Bildechingen · Stadtplanung

Streuobst geht vor Hausbau

Das neue Landesnaturschutzgesetz bremst das geplante Baugebiet „Brühl-Süd“ in Bildechingen aus. Droht das Problem auch anderswo?

25.09.2020

Von Manuel Fuchs

Streuobstbestände dürfen nach dem am 22. Juli verabschiedeten Landesnaturschutzgesetz nur mit Genehmigung in eine andere Nutzungsart umgewandelt werden. Dies beeinflusst den Zeitplan für Bildechingens Baugebiet „Brühl-West“ massiv. Bild: Manuel Fuchs

Streuobstbestände dürfen nach dem am 22. Juli verabschiedeten Landesnaturschutzgesetz nur mit Genehmigung in eine andere Nutzungsart umgewandelt werden. Dies beeinflusst den Zeitplan für Bildechingens Baugebiet „Brühl-West“ massiv. Bild: Manuel Fuchs

Im vergangenen Jahr wurde in einigen Horber Teilorten Aufstellungsbeschlüsse für Baugebiete gefasst, um in den Genuss des Paragrafen 13b des Baugesetzbuchs zu kommen: Wenn bis 31. Dezember 2019 ein Verfahren zur Aufstellung einen Bebauungsplans für Wohngebiete mit weniger als 10000 Quadratmetern eingeleitet wurden, darf der Bebauungsplan im beschleunigten Verfahren ohne Durchführung einer Umweltprüfung aufgestellt werden. Der Satzungsbeschluss zum Baugebiet muss bis zum 31. Dezember 2021 gefasst sein.
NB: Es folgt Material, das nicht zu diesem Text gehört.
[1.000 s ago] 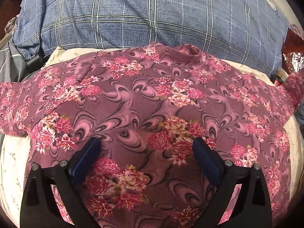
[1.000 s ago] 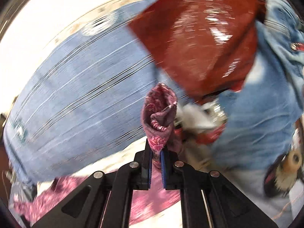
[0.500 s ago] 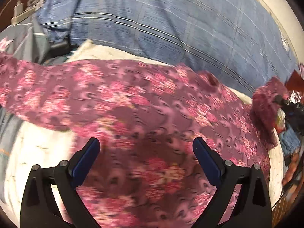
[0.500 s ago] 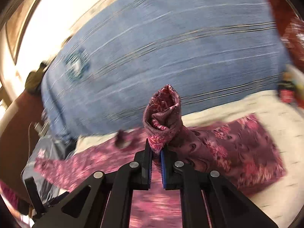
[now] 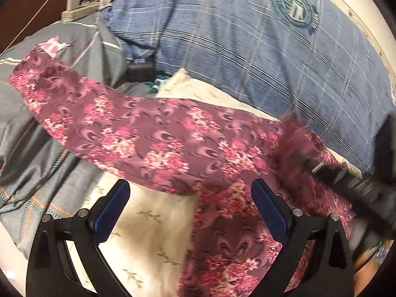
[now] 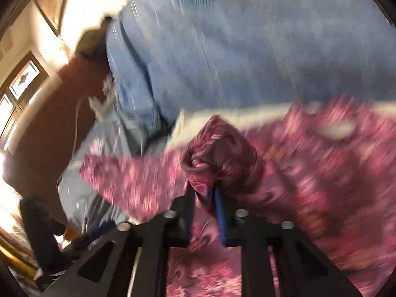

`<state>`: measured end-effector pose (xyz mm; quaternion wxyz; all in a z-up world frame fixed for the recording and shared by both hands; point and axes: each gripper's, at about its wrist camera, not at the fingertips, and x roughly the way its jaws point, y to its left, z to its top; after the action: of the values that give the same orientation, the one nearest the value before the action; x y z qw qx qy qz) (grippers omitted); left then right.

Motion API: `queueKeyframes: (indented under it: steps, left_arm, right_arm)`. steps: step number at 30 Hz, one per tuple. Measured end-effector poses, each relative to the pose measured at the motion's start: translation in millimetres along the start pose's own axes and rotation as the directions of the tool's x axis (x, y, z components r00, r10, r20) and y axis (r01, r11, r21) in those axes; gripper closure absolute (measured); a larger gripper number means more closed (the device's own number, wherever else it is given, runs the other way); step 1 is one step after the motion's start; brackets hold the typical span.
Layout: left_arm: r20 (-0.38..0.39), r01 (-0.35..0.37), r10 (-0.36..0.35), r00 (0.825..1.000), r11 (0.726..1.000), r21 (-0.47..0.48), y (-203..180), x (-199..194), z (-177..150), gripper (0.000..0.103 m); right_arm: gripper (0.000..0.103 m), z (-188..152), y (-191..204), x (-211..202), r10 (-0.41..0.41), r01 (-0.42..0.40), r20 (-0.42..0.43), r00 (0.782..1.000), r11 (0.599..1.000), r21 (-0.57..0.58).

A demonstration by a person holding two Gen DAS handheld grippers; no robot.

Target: Fold small clothes

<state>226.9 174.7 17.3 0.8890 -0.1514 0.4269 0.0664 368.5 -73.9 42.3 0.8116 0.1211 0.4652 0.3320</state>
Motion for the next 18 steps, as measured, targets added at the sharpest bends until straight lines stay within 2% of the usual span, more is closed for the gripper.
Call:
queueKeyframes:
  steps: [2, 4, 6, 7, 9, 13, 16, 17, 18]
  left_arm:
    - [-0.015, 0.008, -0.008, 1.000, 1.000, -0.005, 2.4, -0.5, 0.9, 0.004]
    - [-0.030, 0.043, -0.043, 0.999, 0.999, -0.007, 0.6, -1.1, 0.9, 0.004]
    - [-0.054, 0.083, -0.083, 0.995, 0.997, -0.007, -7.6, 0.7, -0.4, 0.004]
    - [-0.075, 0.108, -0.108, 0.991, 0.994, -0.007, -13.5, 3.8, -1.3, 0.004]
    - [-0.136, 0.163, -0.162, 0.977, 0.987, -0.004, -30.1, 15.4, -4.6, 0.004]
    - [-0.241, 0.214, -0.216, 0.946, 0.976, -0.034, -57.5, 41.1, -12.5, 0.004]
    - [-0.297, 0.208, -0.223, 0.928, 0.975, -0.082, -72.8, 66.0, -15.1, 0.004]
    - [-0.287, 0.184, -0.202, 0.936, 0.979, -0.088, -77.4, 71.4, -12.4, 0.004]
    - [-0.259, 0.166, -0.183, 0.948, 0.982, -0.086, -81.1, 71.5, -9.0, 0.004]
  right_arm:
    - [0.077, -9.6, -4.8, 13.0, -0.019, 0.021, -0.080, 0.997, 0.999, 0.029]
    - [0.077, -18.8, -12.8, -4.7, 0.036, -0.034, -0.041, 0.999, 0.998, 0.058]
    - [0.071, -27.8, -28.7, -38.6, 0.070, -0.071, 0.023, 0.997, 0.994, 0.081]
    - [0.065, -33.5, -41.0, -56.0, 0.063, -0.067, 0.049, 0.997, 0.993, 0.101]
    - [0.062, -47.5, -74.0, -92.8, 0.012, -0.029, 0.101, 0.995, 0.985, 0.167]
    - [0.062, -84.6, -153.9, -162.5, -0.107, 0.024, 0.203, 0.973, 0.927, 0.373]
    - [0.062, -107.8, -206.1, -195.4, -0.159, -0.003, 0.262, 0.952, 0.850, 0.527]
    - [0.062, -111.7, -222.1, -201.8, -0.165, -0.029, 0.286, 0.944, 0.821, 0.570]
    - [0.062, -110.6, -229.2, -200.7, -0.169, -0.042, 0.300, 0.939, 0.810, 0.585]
Ein solches Gebiet – „Brühl-Süd“ – liegt in Bildechingen, vom Hohenberg kommend aus gesehen vor dem Ortseingang links der Bundesstraße.
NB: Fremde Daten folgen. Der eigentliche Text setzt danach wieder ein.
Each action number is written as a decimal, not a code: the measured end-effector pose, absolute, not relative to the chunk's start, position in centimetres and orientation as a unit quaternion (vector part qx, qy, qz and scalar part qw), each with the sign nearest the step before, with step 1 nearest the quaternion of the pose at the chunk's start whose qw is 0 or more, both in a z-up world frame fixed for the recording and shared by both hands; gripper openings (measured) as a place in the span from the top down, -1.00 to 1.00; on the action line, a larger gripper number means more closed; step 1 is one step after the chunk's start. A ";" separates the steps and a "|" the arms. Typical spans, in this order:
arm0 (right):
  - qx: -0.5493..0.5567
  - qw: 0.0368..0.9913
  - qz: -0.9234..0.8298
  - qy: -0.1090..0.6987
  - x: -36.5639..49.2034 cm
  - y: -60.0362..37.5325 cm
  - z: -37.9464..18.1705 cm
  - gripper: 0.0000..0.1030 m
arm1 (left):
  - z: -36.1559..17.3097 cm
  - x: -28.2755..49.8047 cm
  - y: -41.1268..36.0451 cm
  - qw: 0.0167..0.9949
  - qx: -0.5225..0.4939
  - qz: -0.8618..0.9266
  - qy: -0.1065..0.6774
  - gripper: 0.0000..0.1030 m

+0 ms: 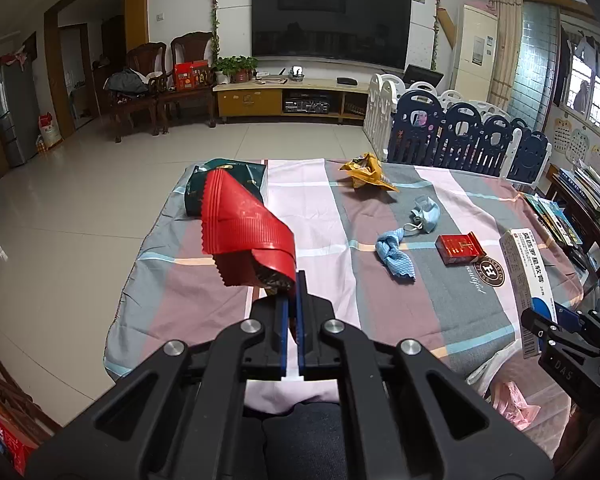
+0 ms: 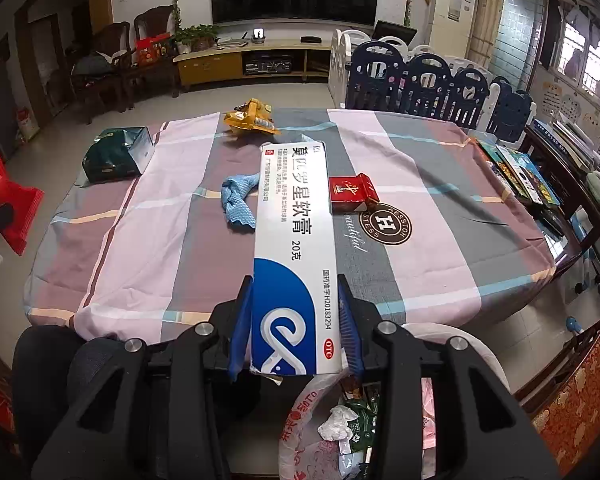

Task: Collect trash
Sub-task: 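Carry the medicine box and red packet to the wastebasket and release both, then grasp the blue cloth with the left gripper while the right grasps the red cigarette box, then carry the blue cloth and red box over the wastebasket and open both grippers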

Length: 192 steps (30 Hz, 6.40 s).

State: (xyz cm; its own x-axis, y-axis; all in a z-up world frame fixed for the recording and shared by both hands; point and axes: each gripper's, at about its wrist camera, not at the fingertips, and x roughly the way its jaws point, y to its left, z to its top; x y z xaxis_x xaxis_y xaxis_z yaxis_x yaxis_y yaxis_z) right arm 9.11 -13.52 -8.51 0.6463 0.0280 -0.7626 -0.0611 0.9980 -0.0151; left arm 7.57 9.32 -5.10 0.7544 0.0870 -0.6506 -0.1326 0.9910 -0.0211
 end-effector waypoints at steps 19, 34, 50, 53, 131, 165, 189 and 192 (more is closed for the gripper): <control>-0.015 0.905 0.025 0.424 9.0 -13.7 -9.1 0.22 | -5.6 7.7 9.2 0.935 -0.029 0.057 0.348 0.92; -0.009 0.907 0.011 0.422 8.1 -15.4 -8.8 0.22 | -5.8 7.6 8.9 0.935 -0.029 0.054 0.349 0.92; 0.011 0.820 -0.074 0.567 0.5 -26.4 -19.8 0.22 | -6.0 6.0 0.5 0.927 -0.011 -0.078 0.365 0.92; 0.010 0.808 -0.043 0.588 -0.2 -26.4 -21.2 -0.04 | -6.8 5.7 -2.2 0.920 0.003 -0.107 0.376 0.92; 0.016 0.844 0.160 0.511 26.4 -18.3 -18.0 -0.24 | -16.2 18.9 3.1 0.886 -0.035 -0.044 0.460 0.74; -0.136 0.898 0.004 0.419 29.8 -16.7 -19.5 0.45 | -16.2 18.6 4.7 0.891 -0.049 -0.026 0.451 0.73; -0.078 0.934 -0.023 0.347 4.9 -22.0 -7.2 0.45 | -6.7 6.1 -4.9 0.931 0.054 -0.070 0.355 0.74; -0.054 0.930 -0.035 0.363 2.6 -24.3 -7.4 0.45 | -7.0 4.1 -7.3 0.924 0.070 -0.113 0.359 0.74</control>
Umwandlung mit Genehmigung

Das neue Naturschutzgesetz, das der baden-württembergische Landtag am 22. Juli beschlossen hat, macht jedoch der erhofften Beschleunigung teilweise einen Strich durch die Rechnung. Der neue Paragraf 33a, „Erhaltung von Streuobstbeständen“, stellt solche Bestände unter besonderen Schutz, wenn sie mindestens 1500 Quadratmeter umfassen. Sie dürfen nur mit Genehmigung in eine andere Nutzungsart – in erster Linie sind hierunter Baugebiete zu verstehen – umgewandelt werden, und eine solche Umwandlung ist „vorrangig durch eine Neupflanzung innerhalb einer angemessenen Frist“ auszugleichen. Was genau „angemessen“ ist, darauf möchte sich das baden-württembergische Umweltministerium auf Anfrage der SÜDWEST PRESSE nicht festlegen; es komme auf die konkreten Umstände des Einzelfalls an. Jedoch: „Bei Neupflanzungen nach Ablauf von mehr als einem Jahr wird man aber kaum noch von einer ‚angemessenen Frist‘ sprechen können“, so das Ministerium.
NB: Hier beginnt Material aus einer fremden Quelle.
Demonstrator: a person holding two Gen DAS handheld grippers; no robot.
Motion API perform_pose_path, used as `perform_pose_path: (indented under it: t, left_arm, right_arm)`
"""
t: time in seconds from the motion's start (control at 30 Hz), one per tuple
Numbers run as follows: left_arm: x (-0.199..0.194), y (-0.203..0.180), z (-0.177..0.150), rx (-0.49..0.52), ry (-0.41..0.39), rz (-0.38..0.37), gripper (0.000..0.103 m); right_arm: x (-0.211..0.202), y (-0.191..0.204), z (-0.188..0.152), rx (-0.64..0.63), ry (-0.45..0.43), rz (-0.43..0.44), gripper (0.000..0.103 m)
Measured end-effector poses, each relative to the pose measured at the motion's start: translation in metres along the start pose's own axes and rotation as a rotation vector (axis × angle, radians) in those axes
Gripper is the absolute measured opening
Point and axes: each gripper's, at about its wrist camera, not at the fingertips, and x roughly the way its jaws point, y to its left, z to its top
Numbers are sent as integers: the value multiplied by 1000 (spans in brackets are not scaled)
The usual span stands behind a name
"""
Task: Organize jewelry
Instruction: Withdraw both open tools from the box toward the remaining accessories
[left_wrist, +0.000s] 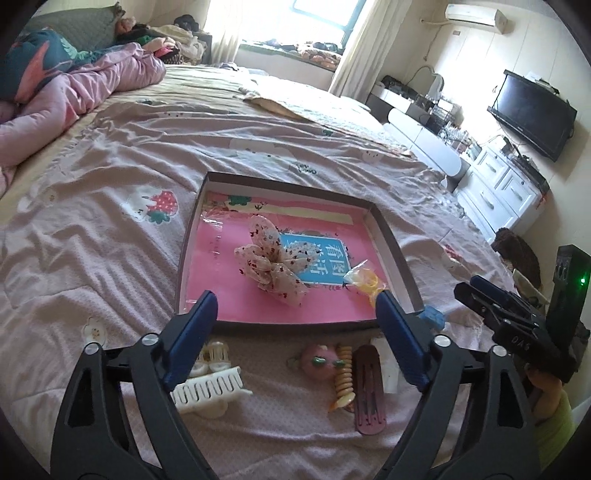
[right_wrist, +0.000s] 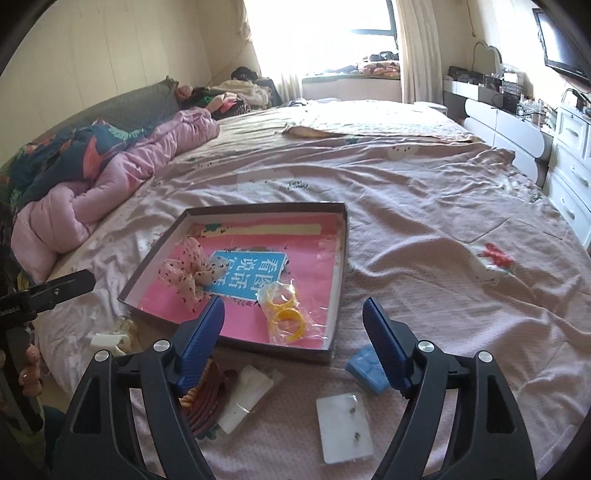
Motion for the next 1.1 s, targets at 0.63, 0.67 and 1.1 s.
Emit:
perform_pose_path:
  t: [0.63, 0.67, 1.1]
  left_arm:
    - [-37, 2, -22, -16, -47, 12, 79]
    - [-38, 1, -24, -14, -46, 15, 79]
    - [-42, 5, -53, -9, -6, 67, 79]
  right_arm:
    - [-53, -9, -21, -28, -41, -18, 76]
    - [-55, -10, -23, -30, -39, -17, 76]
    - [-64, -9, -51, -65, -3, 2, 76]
Der Begriff „vorrangig“ lässt vermuten, dass nicht nur Neupflanzungen als Ausgleichsmaßnahmen denkbar sind. Jedoch betont das Ministerium: „Wenn kein Ausgleich ‚in natura‘ möglich sein sollte, ist ein finanzieller Ausgleich das letzte Mittel.“ Solange eine Neupflanzung möglich sei, sei sie auch erforderlich. Die Vorgaben für Neupflanzungen macht das Bundesnaturschutzgesetz: „Ausgeglichen ist eine Beeinträchtigung, wenn und sobald die beeinträchtigten Funktionen des Naturhaushalts in gleichartiger Weise wiederhergestellt sind und das Landschaftsbild landschaftsgerecht wiederhergestellt oder neu gestaltet ist.“ An entfernter Stelle auf der bekanntermaßen flächengroßen Horber Gemarkung Obstbäume zu pflanzen, erfüllt diese Vorgabe nicht.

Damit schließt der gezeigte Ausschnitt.